Sporadic violence has rocked Ethiopia since then.

OLF Shane says it is fighting for the right of the Oromos, the largest ethnic group in Ethiopia. But there was no immediate known motive for the killings, Umeta said.

"They were executed after they were told by the armed group they want to have a meeting with them," he said.

A survivor who spoke by phone to AFP said the violence erupted after soldiers stationed in the area abruptly and inexplicably left, allowing OLA fighters to round up civilians.

"After collecting us, they opened fire on us, and then afterwards looted cattle and burnt down houses," said the survivor, who spoke on condition of anonymity for safety reasons.

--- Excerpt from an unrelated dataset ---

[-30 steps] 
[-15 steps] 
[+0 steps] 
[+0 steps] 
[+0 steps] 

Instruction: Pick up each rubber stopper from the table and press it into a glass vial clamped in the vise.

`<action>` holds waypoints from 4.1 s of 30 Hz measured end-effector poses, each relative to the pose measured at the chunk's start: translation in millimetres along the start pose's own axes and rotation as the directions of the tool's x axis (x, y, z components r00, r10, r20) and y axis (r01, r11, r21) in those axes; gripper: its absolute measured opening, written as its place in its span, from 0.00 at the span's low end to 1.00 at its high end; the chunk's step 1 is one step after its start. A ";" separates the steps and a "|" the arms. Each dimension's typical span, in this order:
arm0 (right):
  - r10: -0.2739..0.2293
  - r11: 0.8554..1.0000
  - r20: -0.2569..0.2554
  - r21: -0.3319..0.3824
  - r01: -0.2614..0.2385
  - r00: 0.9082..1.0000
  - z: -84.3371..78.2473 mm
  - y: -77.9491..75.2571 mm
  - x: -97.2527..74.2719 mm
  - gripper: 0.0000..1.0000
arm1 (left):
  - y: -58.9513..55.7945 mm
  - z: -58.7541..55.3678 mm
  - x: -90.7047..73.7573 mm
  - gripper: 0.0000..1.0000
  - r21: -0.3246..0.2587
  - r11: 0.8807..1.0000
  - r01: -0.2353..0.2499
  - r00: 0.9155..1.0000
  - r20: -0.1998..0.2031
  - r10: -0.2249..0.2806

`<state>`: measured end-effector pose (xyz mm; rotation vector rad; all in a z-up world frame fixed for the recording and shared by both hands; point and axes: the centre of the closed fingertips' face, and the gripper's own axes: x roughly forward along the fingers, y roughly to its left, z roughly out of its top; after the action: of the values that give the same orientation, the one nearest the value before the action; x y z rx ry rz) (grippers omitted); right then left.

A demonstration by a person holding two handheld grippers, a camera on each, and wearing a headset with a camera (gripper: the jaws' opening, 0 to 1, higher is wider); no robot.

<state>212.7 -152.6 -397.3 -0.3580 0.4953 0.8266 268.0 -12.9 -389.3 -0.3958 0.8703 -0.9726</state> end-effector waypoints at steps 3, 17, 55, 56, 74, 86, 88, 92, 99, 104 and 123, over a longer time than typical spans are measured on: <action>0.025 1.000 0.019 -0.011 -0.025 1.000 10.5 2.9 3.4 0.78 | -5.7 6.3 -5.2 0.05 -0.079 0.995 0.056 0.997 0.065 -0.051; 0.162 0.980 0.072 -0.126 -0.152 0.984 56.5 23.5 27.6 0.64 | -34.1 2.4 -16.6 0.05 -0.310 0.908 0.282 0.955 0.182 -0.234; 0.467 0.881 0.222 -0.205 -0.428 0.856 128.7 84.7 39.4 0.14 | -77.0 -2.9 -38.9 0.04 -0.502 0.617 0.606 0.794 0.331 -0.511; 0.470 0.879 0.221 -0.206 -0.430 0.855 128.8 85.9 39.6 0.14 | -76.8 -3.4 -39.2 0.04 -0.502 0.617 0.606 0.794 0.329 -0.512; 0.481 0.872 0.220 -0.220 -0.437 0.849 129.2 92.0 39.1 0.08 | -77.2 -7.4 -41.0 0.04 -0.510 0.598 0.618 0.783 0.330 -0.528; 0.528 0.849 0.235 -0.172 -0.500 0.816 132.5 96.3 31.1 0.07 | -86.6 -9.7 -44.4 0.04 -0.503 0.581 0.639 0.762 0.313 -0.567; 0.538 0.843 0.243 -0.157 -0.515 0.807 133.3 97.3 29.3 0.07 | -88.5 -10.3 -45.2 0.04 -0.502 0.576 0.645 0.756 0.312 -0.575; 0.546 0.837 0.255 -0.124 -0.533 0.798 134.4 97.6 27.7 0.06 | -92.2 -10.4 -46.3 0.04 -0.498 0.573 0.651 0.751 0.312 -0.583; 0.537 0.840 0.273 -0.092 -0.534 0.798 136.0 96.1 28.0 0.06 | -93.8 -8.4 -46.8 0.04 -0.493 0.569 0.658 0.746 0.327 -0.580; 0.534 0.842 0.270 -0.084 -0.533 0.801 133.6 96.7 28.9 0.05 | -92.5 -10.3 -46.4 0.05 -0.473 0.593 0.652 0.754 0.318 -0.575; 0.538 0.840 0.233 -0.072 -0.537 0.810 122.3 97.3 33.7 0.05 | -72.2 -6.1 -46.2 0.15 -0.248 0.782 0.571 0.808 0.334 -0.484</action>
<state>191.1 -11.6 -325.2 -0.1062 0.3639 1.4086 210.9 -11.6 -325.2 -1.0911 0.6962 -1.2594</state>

"I have counted more than 50 corpses, and I know there were others hit by bullets," the survivor said.

The OLA, believed to number in the low thousands, broke off from the Oromo Liberation Front (OLF), an opposition party that spent years in exile but was allowed to return to Ethiopia after Abiy took office in 2018.

Abiy's government has blamed it for a spate of assassinations, bombings, bank robberies and kidnappings in Oromia.

The National Movement of Amhara (NAMA), an opposition party, said the perpetrators of Sunday's attack appeared to have targeted members of the Amhara ethnic group, Ethiopia's second-largest.

Authorities last week barred NAMA from staging demonstrations denouncing violence against the group.

Separate attacks on Amhara civilians have recently been reported in two other regions.

Dessalegn Chanie, a senior member of NAMA, said Monday that "up to 200 Amharas were ruthlessly murdered" in Sunday's attack, though he acknowledged the precise toll was difficult to pin down.

"According to survivors from the area whom I talked to earlier today, they are not sure about the count of deaths because they just ran" into the forest, he said.

Oromia regional officials did not respond to multiple requests Monday seeking further comment.